**WHAT THE TASK REQUIRES**
Filter the entries below down to the lines that hold "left".

**STORED DATA**
===
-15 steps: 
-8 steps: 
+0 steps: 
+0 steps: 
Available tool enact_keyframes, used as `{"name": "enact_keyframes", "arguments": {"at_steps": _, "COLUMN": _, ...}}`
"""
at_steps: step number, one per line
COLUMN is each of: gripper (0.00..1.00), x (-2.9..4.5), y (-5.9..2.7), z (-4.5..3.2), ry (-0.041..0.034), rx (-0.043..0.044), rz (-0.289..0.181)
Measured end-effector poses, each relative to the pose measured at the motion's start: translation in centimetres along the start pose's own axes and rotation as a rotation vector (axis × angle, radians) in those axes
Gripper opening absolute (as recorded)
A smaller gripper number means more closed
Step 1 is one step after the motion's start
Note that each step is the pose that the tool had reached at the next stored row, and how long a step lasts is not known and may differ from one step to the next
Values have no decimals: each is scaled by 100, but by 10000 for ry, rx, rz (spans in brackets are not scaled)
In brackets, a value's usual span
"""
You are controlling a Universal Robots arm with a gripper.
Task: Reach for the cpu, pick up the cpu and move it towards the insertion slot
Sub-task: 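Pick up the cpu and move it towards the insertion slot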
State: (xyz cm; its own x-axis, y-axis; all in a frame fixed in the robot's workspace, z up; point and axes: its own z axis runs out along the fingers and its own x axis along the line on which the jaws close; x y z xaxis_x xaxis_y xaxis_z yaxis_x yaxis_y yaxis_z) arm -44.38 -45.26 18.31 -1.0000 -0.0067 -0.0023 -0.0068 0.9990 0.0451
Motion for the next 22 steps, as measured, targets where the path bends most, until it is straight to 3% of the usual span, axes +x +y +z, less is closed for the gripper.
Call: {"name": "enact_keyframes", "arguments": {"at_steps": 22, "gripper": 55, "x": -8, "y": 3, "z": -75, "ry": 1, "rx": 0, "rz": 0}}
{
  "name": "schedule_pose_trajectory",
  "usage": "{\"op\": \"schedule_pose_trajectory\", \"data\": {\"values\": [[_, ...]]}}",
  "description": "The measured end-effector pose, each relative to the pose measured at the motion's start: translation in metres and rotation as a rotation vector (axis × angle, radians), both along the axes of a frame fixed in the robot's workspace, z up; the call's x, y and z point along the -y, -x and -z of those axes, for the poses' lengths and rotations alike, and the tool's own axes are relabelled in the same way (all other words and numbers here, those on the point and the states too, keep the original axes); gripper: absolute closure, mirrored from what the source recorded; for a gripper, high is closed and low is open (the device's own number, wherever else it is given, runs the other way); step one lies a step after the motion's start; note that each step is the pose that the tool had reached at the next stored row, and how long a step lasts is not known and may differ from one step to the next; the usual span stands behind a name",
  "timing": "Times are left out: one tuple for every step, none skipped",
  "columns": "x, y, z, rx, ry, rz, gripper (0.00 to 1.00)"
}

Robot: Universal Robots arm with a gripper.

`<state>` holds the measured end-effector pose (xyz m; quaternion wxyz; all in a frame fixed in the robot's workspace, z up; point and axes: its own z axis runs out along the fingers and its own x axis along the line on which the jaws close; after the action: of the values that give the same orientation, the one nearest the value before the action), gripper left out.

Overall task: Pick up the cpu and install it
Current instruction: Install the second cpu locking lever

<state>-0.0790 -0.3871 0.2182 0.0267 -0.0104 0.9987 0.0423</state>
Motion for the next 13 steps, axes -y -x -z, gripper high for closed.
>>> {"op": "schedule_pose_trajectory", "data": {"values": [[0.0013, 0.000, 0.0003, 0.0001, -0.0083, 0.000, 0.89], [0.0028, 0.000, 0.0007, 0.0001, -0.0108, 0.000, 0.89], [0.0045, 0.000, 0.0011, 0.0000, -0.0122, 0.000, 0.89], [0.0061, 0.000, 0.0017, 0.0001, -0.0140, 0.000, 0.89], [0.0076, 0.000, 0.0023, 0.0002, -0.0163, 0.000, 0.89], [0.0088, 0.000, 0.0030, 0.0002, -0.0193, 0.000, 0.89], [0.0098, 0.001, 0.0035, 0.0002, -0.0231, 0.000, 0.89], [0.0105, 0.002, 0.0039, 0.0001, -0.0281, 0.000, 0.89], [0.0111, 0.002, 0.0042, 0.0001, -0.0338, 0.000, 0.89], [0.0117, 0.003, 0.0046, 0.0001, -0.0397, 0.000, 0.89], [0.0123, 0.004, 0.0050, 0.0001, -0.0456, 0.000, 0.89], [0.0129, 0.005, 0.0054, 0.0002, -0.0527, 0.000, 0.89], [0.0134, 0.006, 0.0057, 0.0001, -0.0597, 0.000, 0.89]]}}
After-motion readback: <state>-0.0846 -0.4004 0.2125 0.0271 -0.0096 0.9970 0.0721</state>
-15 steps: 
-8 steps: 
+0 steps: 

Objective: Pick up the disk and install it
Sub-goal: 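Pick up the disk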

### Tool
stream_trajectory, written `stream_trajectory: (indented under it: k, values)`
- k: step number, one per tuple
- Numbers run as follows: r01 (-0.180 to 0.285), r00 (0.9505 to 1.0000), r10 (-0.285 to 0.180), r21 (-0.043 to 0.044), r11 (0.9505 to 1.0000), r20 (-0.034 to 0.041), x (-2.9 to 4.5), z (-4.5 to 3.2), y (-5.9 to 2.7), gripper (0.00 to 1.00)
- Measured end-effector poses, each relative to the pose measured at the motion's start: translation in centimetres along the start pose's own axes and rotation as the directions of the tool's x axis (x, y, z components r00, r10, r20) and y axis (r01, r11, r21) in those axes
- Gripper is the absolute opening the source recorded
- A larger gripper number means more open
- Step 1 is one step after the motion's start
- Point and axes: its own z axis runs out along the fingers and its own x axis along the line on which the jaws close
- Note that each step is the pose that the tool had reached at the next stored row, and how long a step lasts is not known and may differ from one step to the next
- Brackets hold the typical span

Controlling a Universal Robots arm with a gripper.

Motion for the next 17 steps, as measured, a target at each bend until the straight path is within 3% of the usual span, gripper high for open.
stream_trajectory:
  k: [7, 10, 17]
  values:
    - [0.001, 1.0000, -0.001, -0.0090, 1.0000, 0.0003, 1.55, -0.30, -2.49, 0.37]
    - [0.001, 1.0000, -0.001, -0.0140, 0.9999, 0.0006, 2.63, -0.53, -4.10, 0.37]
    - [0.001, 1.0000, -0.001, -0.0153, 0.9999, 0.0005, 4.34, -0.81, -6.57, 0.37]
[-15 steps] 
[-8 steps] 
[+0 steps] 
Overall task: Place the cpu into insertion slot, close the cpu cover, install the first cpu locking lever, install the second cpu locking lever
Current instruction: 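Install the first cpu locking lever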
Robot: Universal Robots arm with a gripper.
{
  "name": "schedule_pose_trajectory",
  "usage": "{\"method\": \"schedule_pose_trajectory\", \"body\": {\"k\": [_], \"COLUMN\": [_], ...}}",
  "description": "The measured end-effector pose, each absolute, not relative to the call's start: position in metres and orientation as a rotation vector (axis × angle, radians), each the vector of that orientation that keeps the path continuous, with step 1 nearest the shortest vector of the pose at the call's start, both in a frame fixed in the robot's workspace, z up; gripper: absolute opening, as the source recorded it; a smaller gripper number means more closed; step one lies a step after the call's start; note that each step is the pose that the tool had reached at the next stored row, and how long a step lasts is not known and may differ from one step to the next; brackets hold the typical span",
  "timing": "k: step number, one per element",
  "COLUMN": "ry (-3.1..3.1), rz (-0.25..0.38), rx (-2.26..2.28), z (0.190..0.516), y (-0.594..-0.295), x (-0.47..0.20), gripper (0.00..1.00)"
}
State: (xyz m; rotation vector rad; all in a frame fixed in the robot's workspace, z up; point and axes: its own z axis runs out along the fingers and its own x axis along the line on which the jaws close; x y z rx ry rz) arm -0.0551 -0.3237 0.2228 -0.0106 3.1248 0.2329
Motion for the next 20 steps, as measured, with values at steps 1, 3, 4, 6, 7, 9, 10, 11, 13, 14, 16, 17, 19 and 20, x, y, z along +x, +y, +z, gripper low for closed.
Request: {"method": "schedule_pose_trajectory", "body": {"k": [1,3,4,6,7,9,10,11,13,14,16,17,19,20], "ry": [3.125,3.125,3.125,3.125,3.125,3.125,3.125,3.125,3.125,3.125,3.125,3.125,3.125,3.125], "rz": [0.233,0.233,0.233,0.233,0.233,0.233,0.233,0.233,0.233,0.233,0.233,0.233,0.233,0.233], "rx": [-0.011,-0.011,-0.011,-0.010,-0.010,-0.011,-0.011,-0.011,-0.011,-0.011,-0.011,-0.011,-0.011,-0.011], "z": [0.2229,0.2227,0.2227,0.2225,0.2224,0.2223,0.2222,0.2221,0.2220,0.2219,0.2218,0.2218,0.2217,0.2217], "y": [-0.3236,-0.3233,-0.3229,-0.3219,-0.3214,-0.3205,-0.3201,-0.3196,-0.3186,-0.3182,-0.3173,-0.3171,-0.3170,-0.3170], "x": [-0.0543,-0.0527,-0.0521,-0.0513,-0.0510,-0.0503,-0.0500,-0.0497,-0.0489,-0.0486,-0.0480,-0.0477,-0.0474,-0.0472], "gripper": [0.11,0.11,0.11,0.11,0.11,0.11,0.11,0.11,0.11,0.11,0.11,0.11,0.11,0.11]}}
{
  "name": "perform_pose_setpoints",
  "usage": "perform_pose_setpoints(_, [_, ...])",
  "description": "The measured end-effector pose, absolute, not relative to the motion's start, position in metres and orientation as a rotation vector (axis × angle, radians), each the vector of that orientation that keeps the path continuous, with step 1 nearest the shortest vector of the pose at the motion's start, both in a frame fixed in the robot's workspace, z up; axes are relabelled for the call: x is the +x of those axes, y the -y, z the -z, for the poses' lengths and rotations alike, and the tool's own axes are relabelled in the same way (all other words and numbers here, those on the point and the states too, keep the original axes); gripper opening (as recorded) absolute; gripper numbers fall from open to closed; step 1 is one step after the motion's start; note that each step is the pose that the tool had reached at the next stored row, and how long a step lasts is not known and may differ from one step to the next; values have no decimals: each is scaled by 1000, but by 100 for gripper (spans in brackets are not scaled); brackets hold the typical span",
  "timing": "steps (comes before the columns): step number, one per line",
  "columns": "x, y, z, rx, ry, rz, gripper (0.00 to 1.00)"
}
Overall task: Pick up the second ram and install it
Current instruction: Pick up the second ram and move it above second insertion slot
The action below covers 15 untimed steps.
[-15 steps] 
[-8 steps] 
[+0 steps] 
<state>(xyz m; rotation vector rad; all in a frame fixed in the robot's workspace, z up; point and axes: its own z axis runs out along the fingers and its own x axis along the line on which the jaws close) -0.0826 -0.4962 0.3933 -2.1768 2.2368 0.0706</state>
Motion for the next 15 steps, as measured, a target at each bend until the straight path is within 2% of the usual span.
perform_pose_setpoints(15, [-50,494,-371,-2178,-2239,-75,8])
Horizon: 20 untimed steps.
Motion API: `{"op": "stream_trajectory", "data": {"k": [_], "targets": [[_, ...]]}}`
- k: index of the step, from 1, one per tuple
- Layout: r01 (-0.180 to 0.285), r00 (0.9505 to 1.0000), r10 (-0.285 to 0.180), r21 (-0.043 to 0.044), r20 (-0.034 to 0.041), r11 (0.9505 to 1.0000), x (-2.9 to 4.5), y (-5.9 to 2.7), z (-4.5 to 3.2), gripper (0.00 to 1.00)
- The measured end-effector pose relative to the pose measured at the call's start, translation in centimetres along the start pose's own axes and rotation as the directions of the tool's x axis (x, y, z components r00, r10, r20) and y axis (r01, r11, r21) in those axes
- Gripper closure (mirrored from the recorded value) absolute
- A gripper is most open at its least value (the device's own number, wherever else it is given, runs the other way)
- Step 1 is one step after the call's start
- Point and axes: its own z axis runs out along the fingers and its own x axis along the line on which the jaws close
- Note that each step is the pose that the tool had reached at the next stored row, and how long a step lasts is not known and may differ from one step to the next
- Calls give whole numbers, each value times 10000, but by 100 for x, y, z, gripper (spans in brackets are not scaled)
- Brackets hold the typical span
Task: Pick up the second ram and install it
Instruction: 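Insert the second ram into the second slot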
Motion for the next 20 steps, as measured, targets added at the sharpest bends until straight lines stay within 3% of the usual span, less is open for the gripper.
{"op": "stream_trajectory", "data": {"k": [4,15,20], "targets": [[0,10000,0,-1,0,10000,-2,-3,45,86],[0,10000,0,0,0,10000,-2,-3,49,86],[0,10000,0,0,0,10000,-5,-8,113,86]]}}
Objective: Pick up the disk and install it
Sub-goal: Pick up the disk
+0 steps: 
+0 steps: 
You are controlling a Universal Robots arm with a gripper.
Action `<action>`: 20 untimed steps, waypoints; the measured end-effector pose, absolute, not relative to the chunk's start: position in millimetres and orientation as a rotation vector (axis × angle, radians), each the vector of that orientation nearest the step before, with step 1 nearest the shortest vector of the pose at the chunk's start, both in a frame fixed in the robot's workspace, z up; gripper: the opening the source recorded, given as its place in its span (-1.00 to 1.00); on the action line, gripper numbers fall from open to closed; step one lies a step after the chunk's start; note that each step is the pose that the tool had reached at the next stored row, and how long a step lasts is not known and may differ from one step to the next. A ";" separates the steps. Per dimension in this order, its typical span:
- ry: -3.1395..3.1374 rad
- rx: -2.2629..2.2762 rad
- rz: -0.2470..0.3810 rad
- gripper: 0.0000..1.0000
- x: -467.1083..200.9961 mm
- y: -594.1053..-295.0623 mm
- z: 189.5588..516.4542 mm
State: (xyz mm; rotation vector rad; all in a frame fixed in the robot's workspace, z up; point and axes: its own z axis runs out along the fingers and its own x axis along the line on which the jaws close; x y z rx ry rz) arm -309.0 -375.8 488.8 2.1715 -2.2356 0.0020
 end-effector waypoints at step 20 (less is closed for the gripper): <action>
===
**SOLUTION TO THIS EXERCISE**
  "timing": "Times are left out: one tuple for every step, none skipped",
`<state>` holds the measured end-effector pose (xyz m; quaternion wxyz; all in a frame fixed in the robot's workspace, z up; point and axes: its own z axis runs out along the fingers and its own x axis along the line on which the jaws close; after the action: of the values that give the same orientation, the one nearest the value before the action), gripper left out.

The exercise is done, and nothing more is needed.